Influx abates as California business conditions improve

California long has been the driving economic force behind growth in Nevada, but some observers think the influx may be slowing.

Kris Holt, an advisor with Grubb & Ellis Nevada Commercial Group in Carson City, says industrial brokers with whom he talks informally have all seen a decline in inquiries in the last year or so.

The reason? Rising property prices.

"It's not the deal it was," says Holt.

Plus, the cost of labor and materials in the United States prompts more manufacturers to move to Mexico or overseas rather than locate in Nevada.

Holt, the former executive director of the Northern Nevada Development Authority, points to a single Carson City industrial area developed a decade earlier: Arrowhead Drive, with 17 companies, breaks down to three firms from the East Coast, two from Northern California and 12 from Southern California.

"We used to take prospecting trips to recruit companies," he recalls."When 80 percent came from California, 80 percent of those came from Southern California."

And now, the growing interest comes from the Midwest."They want to be in California, but don't want to live in California,"Holt says.

Even with the slowdown, he acknowledges, "California is our bread and butter."

In Reno,meanwhile, office broker Tim Ruffin of Colliers International said recently that rising housing prices appear to be bringing second thoughts to some California companies that otherwise would be leasing office space in northern Nevada.

Bill Miles, president of Miles Bros.

Construction, has seen a bit of a slowdown at the Comstock Industrial Park in Mound House but he doesn't make much of it.

"I've been doing this for 20 years; there's always a summer slow down," he says.

The two or three inquiries fielded by his staff each week don't come from California companies, but rather from companies already based in Northern Nevada.

Another who sees increased movement within the market rather than an influx of new companies is Paul Perkins, senior vice president, industrial properties, at Alliance Commercial Real Estate Services.

In the early 1990s, Perkins dealt with an influx of companies from the East wanting to serve the California market."Now we see a lot of local companies moving into larger space," he says.

Still, he thinks that in the long-term scheme of things, California companies will continue to drive northern Nevada's economy.

When Arnold Schwarzenegger was elected governor, out-migration from California almost stopped, recalls Ray Bacon, president of the Nevada Manufacturers Association.

"People had hope that he would fix things." A year later, that still hasn't happened and the out-migration has started up again, he says.

The cost differential between California and Nevada for manufacturers was 15 to 20 percent, says Bacon, who sees that narrowing as the California governor gets the state's budget under control.

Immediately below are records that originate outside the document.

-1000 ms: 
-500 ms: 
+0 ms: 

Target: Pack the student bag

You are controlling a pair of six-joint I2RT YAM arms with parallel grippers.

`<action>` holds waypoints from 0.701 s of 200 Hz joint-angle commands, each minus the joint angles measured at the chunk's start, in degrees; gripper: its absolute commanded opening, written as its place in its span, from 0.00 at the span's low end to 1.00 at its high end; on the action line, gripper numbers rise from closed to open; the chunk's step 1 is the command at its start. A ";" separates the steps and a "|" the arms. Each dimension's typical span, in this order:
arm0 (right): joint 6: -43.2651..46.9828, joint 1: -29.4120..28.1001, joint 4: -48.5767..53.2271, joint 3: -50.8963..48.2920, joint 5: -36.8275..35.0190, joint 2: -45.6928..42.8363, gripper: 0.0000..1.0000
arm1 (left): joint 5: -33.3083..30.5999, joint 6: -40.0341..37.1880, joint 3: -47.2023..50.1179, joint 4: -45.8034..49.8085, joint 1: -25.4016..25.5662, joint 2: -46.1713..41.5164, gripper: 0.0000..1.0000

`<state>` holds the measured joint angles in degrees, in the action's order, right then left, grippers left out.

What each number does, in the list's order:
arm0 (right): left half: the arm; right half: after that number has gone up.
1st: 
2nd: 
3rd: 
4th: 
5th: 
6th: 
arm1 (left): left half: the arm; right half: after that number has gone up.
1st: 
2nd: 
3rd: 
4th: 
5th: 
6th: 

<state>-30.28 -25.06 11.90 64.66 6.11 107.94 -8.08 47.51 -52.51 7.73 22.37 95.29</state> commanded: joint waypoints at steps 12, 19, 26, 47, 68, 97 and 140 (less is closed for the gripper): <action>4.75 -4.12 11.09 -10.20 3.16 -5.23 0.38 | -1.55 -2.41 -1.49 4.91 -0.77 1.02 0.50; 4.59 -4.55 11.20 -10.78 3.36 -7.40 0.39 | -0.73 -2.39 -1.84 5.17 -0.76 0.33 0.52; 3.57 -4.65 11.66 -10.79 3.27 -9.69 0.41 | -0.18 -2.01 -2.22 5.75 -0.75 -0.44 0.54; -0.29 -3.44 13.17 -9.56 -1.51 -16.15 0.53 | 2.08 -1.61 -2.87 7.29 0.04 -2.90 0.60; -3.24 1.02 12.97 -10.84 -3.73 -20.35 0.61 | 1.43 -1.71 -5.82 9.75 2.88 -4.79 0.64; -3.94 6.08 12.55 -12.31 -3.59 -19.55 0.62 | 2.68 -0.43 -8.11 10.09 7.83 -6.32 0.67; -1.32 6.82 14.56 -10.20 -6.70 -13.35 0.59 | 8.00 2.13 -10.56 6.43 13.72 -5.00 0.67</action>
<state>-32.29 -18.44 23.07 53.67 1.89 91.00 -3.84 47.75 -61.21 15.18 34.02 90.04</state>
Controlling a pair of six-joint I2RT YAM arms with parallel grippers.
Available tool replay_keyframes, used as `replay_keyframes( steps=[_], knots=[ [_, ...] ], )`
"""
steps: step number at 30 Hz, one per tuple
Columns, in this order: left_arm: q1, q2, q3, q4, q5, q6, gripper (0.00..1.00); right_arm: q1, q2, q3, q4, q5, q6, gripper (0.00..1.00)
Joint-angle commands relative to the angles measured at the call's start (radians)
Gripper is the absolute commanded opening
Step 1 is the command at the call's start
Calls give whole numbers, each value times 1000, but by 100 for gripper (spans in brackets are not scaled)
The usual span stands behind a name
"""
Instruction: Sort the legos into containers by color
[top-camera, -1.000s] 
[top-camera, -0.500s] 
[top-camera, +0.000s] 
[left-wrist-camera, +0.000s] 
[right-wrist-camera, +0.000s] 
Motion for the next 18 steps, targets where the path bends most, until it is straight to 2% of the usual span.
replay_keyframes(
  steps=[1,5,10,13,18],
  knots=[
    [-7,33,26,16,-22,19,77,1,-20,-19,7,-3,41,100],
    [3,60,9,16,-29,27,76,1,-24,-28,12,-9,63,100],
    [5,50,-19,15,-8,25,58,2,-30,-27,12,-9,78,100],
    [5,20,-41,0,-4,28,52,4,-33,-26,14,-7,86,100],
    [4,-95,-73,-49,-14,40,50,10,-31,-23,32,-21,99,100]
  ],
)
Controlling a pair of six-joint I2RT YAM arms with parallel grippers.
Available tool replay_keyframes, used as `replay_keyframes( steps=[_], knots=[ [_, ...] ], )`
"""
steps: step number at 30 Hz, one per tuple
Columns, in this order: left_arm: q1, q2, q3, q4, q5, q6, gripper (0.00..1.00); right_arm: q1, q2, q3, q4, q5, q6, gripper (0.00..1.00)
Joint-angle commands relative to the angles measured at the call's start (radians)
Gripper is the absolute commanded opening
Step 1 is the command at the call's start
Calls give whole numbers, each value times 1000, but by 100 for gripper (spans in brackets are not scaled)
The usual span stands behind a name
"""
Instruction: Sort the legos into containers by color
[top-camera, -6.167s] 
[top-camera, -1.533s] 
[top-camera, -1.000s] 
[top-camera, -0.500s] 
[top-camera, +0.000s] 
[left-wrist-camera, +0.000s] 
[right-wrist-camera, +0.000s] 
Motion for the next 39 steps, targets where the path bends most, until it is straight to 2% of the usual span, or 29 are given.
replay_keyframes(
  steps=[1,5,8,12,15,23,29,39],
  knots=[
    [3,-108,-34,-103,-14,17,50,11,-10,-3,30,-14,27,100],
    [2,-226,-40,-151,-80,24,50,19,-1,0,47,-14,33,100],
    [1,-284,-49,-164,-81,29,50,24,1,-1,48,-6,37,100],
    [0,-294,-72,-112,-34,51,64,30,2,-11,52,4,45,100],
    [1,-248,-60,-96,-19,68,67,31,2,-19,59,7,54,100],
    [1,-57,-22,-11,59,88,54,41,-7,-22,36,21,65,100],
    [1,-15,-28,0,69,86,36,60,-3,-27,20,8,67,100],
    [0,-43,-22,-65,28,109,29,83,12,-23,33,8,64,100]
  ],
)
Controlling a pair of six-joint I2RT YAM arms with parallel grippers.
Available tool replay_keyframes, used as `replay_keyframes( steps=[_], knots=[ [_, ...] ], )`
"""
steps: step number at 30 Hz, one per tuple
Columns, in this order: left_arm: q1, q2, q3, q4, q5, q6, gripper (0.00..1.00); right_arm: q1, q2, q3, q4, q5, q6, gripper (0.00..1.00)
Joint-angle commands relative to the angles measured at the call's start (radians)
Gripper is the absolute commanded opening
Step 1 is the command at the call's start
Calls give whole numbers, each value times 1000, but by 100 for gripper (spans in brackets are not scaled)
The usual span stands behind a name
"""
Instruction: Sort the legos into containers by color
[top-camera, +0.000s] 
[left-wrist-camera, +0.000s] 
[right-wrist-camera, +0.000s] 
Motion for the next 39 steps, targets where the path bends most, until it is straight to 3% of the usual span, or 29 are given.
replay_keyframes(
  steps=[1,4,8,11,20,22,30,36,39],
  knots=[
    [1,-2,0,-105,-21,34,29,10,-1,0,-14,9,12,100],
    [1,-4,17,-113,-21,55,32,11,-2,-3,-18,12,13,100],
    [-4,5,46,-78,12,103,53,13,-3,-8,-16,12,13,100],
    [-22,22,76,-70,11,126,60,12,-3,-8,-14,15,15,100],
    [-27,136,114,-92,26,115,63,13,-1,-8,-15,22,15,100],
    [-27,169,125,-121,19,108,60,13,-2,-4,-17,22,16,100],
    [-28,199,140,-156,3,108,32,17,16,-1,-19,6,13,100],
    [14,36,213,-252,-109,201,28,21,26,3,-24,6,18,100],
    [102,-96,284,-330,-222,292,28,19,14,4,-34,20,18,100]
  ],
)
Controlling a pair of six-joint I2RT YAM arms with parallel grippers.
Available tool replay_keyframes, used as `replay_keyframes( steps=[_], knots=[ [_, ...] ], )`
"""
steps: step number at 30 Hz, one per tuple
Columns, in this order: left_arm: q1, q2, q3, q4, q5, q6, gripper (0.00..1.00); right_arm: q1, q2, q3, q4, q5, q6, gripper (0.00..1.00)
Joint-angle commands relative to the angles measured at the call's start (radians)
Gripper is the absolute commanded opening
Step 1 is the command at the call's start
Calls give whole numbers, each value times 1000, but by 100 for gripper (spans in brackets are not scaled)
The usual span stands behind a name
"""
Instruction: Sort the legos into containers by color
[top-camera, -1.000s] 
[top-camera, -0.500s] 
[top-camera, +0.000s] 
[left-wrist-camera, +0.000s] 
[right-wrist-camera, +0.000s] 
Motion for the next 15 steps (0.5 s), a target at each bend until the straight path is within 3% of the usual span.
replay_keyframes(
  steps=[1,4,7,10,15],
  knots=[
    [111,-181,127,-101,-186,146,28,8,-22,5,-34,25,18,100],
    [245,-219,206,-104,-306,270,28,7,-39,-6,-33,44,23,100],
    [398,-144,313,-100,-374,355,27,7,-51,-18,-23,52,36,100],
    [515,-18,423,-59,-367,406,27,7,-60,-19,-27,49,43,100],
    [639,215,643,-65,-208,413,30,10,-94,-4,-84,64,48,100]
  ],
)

Slowing increases in workers compensation rates in California also play a role.

On the other hand, he says, rising fees for services such as fire inspections continue to force some California manufacturers to move from the Golden State.

Others, however, see no change.

Stan Thomas, vice president of sales and marketing at Wade Development Corp., says the California influx hasn't slowed down at all as his company markets industrial property in Fernley and Dayton.

"They still have the workman's comp issues," Thomas says.

Development executives also are optimistic that the flow of companies out of California will continue unabated.

Ron Weisinger, executive director of the Northern Nevada Development Authority, sees 40 percent of his agency's new businesses coming from California and says,"It's growing." Tim Rubald, executive director at the Nevada Commission on Economic Development, sees no dip in the level of interest.

"Applications for incentives are strong," he says.

And the Economic Development Authority of Western Nevada released statistics on California company relocations that show a strong influx of companies from the Golden State: 15 newcomers in the fiscal year 2004- 2005, up from six the year before, which was up from four the year before that.

The viewpoint from over the hill is sanguine.

"I don't see a big surge going on right now," says Wayne Schell, president and chief executive officer of the California Association for Local economic Development, based in Sacramento."But nobody tracks who's leaving."

When he's asked how to keep firms from going to Nevada, Schell said he laughs and assures questioners that the percentage of total California business wanting to leave the state would fill a thimble.

That doesn't mean California doesn't care when companies jump the border.

Of the 700 local economic development organizations in his association, 90 percent came about the last 10 years, says Schell, as local municipalities grew pro-active about keeping hometown companies.

Because Nevada can offer a lower tax structure, Schell says,"What we have to do here is give the best public service we can.We must overcome the pull Nevada has for some companies." Most likely to jump the border? "Labor-intensive companies are most likely to move out," says Schell."It's true that worker's comp costs dropped 20 to 30 percent, but it's already 130 percent higher here than in Nevada." Still, he says,Nevada serves a useful role as an enterprise zone for California, because those firms that do jump the border still do a majority of their business in the Golden State.